LangGraph is my go-to framework for building graph-based agentic workflows involving multiple agents.

Oftentimes, you need to facilitate a conversation between the user and the LLM and make sure the conversation history is retained for every subsequent calls.

Therefore every time you make a call to the the LLM API, in one way or the other you need to include the messages history in the payload, as a sequence of human and AI messages.

In LangGraph we keep messages in the state, which might look something like:

# MessagesState as defined in langgraph.graph
# class MessagesState(TypedDict):
#  messages: Annotated[list[AnyMessage], add_messages]

# Inherit MessagesState in your app's state class to get access to "messages" and the reducer
class AgentState(MessagesState):
 state_attr: str

Then, just before calling your agent, which is basically an LLM call with a specific prompt (and tools if required), you create the system prompt as below:

from langchain_core.messages import (
 SystemMessage,
 AIMessage,
 get_buffer_string,
)

def agent_node(state: AgentState) -> AgentState:
 AGENT_PROMPT = """You are an expert in this and that.
  
 **Your tasks:**
 - blah
 - blah
 
 These are the messages that have been exchanged so far with the user:
 <Messages>
 {messages}
 </Messages>
 """
 
 SYSTEM_MESSAGE = SystemMessage(
  content=AGENT_PROMPT.format(
    messages=get_buffer_string(state["messages"]),
  )
 )
 
 llm_response = get_agent().invoke([SYSTEM_MESSAGE])
 
 # Update state
 return {
  "messages": [AIMessage(content=llm_response["messages"][-1].content)]
 }

Using get_buffer_string will include the conversation in a way that the LLM usually can interpret better as a series of human and AI messages.
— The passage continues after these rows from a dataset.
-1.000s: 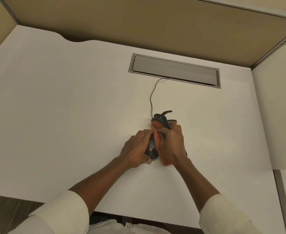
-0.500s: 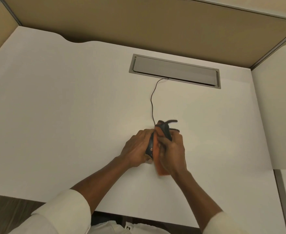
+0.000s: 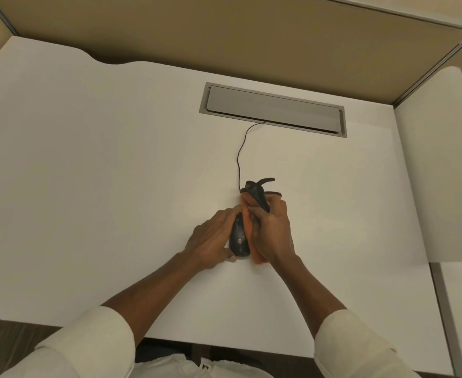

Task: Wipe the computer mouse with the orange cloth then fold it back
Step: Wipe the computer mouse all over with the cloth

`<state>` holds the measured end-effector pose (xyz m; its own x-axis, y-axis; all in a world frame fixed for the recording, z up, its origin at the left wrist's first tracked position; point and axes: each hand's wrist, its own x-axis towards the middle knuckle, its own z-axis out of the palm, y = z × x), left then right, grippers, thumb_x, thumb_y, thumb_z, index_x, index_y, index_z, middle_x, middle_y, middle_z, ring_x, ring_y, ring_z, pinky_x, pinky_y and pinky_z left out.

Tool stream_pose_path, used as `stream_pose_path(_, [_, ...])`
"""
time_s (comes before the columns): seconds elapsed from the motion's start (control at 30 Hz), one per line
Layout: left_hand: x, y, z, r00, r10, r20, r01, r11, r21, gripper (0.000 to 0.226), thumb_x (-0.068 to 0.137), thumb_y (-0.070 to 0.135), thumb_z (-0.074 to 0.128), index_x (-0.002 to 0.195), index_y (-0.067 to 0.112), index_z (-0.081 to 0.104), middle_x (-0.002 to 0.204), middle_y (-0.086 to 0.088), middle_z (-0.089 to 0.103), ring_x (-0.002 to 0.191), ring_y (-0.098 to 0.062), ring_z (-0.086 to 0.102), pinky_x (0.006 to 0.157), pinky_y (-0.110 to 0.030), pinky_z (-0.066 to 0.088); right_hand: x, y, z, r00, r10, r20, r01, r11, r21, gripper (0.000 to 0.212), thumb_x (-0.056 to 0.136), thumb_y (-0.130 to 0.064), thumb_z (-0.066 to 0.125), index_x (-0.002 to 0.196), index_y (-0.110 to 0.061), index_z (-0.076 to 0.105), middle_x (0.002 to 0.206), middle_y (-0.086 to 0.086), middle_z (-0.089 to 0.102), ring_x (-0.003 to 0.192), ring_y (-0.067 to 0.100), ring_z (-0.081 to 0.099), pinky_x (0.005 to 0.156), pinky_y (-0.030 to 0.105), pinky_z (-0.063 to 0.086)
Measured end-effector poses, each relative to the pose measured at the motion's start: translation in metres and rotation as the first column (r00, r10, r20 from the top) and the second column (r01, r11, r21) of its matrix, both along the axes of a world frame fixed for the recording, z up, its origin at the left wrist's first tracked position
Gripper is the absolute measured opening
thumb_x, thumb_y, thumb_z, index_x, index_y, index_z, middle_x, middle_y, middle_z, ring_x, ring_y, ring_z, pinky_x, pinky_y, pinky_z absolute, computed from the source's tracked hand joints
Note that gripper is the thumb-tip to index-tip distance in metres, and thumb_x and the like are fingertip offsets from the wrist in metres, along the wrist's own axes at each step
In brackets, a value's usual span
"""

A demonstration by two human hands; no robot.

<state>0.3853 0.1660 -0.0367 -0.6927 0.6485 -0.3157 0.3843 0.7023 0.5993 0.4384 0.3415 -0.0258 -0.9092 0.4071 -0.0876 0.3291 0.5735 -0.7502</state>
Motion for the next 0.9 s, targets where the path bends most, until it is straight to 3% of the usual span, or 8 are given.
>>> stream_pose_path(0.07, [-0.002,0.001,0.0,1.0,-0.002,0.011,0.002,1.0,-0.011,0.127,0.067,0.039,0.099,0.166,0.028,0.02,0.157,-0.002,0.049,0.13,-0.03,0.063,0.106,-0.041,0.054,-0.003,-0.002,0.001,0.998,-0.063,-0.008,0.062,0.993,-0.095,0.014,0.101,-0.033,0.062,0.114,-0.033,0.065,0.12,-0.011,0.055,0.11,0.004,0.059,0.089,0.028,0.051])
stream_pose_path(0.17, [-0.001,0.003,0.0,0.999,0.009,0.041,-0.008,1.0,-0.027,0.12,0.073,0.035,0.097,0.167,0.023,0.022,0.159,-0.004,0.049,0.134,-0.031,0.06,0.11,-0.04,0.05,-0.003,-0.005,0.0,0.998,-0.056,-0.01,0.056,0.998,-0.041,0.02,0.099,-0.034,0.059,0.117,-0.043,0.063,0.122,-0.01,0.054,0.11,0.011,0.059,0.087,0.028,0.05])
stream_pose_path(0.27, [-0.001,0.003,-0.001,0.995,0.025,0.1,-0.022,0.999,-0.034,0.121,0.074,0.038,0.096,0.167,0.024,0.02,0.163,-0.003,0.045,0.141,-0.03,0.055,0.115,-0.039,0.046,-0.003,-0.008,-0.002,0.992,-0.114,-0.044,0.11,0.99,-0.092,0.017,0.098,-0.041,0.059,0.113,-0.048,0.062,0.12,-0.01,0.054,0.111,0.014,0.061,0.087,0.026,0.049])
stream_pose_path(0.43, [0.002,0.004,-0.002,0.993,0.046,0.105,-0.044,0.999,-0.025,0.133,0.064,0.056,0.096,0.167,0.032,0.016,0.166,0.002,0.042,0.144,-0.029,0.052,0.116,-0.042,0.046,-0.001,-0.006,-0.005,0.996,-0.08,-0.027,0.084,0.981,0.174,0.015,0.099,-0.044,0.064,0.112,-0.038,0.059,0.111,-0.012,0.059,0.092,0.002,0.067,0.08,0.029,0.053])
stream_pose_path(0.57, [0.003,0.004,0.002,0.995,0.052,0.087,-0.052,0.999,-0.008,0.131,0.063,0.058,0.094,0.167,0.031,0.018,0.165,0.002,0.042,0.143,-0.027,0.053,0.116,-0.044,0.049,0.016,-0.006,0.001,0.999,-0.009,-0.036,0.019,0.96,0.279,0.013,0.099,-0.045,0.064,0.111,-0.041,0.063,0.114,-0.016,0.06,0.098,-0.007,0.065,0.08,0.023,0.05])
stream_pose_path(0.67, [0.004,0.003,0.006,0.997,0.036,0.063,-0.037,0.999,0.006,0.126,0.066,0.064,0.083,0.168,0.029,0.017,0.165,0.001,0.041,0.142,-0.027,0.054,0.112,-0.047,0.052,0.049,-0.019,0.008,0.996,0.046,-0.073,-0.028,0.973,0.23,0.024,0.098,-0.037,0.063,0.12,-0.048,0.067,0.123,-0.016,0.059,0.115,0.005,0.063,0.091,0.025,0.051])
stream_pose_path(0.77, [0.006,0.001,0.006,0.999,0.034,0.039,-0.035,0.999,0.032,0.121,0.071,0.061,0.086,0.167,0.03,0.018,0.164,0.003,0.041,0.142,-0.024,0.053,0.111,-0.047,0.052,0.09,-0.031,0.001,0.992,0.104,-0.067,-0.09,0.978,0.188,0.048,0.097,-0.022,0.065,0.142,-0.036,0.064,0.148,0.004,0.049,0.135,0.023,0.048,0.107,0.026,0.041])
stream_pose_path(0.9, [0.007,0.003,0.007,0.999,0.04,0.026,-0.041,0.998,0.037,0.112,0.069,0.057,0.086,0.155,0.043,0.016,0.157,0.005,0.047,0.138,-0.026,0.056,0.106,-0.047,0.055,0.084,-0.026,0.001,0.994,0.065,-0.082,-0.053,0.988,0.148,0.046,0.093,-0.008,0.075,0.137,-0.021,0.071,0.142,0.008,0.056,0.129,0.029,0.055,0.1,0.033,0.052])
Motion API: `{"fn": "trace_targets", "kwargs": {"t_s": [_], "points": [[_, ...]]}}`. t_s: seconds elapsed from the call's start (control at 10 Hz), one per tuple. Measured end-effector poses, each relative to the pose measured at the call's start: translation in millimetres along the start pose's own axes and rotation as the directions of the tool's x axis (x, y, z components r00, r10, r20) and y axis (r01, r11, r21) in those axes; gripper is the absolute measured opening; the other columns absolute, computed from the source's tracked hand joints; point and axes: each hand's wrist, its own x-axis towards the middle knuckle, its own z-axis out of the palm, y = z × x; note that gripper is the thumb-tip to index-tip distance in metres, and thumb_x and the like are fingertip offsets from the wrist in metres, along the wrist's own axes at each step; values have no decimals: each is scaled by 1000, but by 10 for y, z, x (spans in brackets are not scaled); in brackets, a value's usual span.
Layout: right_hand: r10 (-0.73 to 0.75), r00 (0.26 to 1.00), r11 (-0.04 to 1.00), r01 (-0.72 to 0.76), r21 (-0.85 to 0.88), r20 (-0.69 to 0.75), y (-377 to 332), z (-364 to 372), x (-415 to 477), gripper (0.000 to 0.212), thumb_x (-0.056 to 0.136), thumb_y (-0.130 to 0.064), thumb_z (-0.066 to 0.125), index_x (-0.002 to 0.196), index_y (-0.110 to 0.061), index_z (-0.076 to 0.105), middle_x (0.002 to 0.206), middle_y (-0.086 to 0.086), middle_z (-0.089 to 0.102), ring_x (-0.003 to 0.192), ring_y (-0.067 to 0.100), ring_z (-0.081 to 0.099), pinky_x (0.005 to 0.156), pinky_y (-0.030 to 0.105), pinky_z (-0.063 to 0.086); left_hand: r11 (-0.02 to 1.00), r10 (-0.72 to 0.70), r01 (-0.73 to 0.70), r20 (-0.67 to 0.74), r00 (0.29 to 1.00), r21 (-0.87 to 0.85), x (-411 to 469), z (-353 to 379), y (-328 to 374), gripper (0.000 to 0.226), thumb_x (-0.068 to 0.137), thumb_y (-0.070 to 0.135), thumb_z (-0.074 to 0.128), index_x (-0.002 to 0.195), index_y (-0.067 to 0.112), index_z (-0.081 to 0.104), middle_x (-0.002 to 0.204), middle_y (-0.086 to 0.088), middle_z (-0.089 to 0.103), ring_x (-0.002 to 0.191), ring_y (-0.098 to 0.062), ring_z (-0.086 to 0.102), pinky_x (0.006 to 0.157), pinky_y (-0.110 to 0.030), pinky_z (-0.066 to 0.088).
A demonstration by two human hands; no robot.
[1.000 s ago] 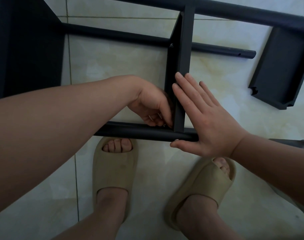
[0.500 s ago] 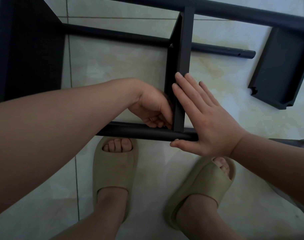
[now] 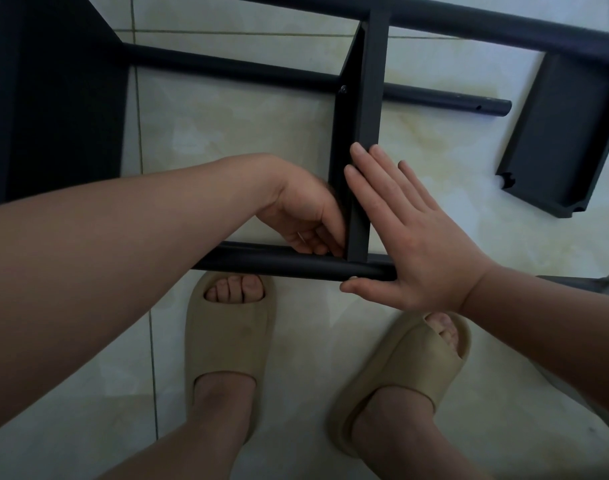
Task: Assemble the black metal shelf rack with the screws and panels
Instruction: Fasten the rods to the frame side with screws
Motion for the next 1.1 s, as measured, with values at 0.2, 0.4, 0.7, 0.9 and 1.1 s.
{"fn": "trace_targets", "kwargs": {"t_s": [0.2,0.4,0.7,0.9,1.1], "points": [[-3,1000,1000,3,3,-6,0,4,1,111,86,-71,57,160,1,16,170,18,5,158,33,0,124,59,16,1000,13,-13,0,1000,-25,-15,-11,-10,14,93,4,57,103,9,67,86,-1,66,76,-12,56,77,-26,46],[-8,1000,1000,8,3,-20,3,16,1,111,86,-71,56,160,1,17,170,17,6,158,33,1,124,59,16,998,-37,38,22,999,-45,-47,-62,-66,16,86,14,63,100,15,70,93,0,69,80,-14,59,82,-30,47],[-11,1000,1000,11,3,-24,8,24,-2,111,86,-72,56,160,1,17,170,17,6,158,33,2,124,59,16,1000,0,0,-19,1000,-3,2,0,-10,10,93,7,60,95,12,68,81,1,66,72,-12,57,73,-24,46],[-11,1000,1000,11,3,-24,8,18,-2,111,86,-72,56,160,1,18,169,18,6,158,33,2,124,59,16,999,24,-24,-3,1000,-38,-19,-10,-16,14,93,2,59,99,11,67,85,-1,66,77,-13,57,77,-26,46],[-10,1000,1000,10,-2,-22,7,16,0,111,86,-72,56,160,1,17,169,18,6,158,33,1,125,58,15,999,-12,13,36,999,-34,-52,-36,-32,17,92,10,59,105,12,69,97,-4,69,85,-17,63,86,-31,49]]}}
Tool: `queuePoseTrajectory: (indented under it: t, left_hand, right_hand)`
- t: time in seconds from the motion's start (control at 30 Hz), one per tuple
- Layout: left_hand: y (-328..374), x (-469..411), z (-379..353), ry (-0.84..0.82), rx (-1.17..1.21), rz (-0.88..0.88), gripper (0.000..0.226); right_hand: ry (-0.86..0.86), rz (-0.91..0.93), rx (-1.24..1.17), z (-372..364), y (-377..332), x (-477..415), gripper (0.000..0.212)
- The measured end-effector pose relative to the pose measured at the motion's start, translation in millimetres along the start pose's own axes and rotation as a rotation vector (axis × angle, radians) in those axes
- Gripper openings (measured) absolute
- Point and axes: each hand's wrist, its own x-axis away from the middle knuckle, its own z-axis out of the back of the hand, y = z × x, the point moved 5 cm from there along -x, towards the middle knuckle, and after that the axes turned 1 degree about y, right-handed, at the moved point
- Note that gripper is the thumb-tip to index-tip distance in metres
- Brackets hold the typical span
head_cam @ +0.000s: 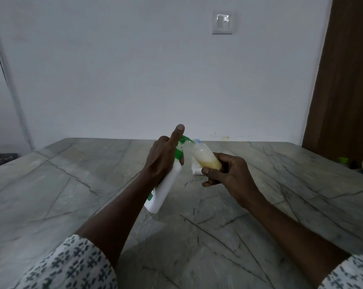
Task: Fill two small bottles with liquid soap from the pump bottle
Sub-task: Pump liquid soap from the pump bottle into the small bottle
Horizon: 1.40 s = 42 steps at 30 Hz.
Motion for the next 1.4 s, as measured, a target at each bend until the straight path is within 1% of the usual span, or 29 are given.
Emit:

The system prompt will look like:

You are an expert in this and that.
  
**Your tasks:**
- blah
- blah

These are the messages that have been exchanged so far with the user:
<Messages>
Human: ....
AI: ....
Human: ....
AI: ....
Human: ....
AI: ....
Human: ....
AI: ....
</Messages>

As a developer, you get a cleaner approach, that you can log and visually understand as simple sentences in sequence with role, rather than logging the list of message objects.